La influencia de la cotización del dólar y los precios del petróleo seguirán repercutiendo en el mercado de granos en 2009. También, los operadores que sigan las tendencias de largo y mediano plazo seguirán atentamente la marcha de la inflación mundial. Ella fue la que dio comienzo a la fuerte suba de materias primas del primer semestre de este año y es probable que las medidas recientemente implementadas para salvar bancos y empresas automotrices en los Estados Unidos también tengan consecuencias inflacionarias.
Análisis
La analista del mercado de soja de Prudencial Bache, Anne Frick, puntualiza en su último informe, los elementos de análisis que resultarán vitales seguir en el curso del próximo año:
1) El ritmo de compras de China. Hoy este país representa el 50% de las importaciones de porotos de soja del mundo comparado con apenas el 10%, diez años atrás, lo que da una idea de la magnitud del peso que tiene en el mercado de proteínas vegetales global. La mala noticia que proviene de este país es que las mejoras internas de las cotizaciones de soja obedecen a un estímulo artificial para sostener los precios internos y proteger de esta manera a sus productores, además de construir reservas estratégicas, lo que podría ser bajista en el mediano plazo. La noticia positiva es que, aun con la desaceleración global de la economía, el crecimiento de esta nación sigue siendo positivo y las fuerzas combinadas de la expansión económica y el crecimiento poblacional aseguran un buen canal de demanda en el largo plazo.
2) La producción sudamericana. Esta región contabiliza hoy el 51% de la cantidad mundial de soja, según el Departamento de Agricultura de los Estados Unidos (USDA). La situación en la región determinará la marcha de las cotizaciones en el corto plazo. El panorama productivo no luce bien en nuestro país ni tampoco en Paraguay, Uruguay y el sur del Brasil.
3) El ritmo de ventas sudamericano. En nuestro país, y como consecuencia de la crisis del campo y la baja de los mercados externos, el ritmo de ventas de esta campaña resulta muy lento. Esta circunstancia, si bien es alcista en el corto plazo podrá ser bajista en el largo plazo.

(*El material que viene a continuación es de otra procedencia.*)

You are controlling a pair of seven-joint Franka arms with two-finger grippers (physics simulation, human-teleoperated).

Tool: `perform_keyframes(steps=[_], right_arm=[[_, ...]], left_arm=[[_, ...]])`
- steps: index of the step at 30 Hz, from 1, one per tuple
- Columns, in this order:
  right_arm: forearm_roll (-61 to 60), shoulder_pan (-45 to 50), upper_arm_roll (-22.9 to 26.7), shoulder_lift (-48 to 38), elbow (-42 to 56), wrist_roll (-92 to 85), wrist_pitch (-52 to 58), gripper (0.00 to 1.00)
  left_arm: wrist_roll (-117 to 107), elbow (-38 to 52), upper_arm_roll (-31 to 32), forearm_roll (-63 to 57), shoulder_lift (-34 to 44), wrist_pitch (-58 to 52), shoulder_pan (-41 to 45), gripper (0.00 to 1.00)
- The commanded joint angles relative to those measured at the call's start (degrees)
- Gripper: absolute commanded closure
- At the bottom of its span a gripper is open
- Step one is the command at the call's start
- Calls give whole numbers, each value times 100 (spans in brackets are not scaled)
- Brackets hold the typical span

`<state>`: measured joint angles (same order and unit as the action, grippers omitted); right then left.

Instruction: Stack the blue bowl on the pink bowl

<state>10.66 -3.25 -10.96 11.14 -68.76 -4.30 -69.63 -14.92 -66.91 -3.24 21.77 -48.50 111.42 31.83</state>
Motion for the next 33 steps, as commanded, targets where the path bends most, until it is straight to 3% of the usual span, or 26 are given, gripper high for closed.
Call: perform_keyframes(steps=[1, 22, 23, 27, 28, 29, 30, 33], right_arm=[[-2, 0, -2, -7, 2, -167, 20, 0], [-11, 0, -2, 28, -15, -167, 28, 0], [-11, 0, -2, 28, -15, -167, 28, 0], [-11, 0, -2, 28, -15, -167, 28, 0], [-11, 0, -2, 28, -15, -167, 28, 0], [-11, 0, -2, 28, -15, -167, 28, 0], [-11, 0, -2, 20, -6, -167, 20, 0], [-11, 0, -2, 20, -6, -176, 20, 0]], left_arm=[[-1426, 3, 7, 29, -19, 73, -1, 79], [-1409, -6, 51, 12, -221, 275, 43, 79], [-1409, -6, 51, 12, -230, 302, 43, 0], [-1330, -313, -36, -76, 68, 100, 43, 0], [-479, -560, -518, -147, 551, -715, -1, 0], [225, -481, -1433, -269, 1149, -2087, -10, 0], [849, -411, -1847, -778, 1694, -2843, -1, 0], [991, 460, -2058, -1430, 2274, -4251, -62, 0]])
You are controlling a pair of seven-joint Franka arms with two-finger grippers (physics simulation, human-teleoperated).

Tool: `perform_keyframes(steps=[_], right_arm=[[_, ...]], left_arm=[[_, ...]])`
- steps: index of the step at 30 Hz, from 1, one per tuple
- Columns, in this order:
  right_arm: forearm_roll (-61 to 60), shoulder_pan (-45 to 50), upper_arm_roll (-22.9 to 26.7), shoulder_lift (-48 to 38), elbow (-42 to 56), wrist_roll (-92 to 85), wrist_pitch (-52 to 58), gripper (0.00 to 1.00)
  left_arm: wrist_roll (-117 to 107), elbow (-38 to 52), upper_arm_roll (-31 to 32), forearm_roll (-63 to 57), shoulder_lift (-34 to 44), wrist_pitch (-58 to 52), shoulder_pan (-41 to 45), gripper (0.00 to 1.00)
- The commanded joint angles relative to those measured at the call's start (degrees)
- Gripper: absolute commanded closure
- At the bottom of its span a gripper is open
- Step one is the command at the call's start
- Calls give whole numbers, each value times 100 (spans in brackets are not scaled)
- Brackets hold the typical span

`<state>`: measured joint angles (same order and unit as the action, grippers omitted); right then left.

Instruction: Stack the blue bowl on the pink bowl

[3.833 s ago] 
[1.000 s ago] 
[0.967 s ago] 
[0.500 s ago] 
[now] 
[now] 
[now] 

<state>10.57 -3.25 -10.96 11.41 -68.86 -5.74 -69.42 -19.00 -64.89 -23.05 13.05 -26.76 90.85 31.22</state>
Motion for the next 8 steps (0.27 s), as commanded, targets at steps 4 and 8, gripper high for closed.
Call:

4) La lucha por ganar área de siembra en los Estados Unidos en la próxima campaña. Luego de un incremento del 17% en la siembra de soja en ese país en la temporada recientemente concluida, el mercado comienza a debatir las intenciones de la próxima campaña. A pesar de la reciente firmeza relativa del cultivo de maíz, es probable que asistamos a un nuevo incremento en el área de siembra de la oleaginosa como consecuencia de las fuertes inversiones que insume cultivarlo. Aunque las cotizaciones recientes intenten seducir a los farmers a cultivar maíz en lugar de soja, queda aún un prolongado camino por recorrer para saber cuál será la decisión final. El informe oficial de intención de siembra norteamericano será revelado recién el 31 de marzo del próximo año.
5) La política norteamericana en materia de biocombustibles. El mandato legal promulgado durante la gestión del presidente George W. Bush será seguido de cerca en el gobierno de Barack Obama. Resulta más difícil sostener una política de combustibles alternativos de origen vegetal con las flojas cotizaciones que hoy registra el petróleo.
6) La posibilidad de que los bajos precios de los granos pueda estimular en algún punto la demanda. Los niveles de precios alcanzados por la harina de soja y los granos forrajeros abaratan la producción de carnes, aunque este sector podría verse afectado por la recesiva situación económica global.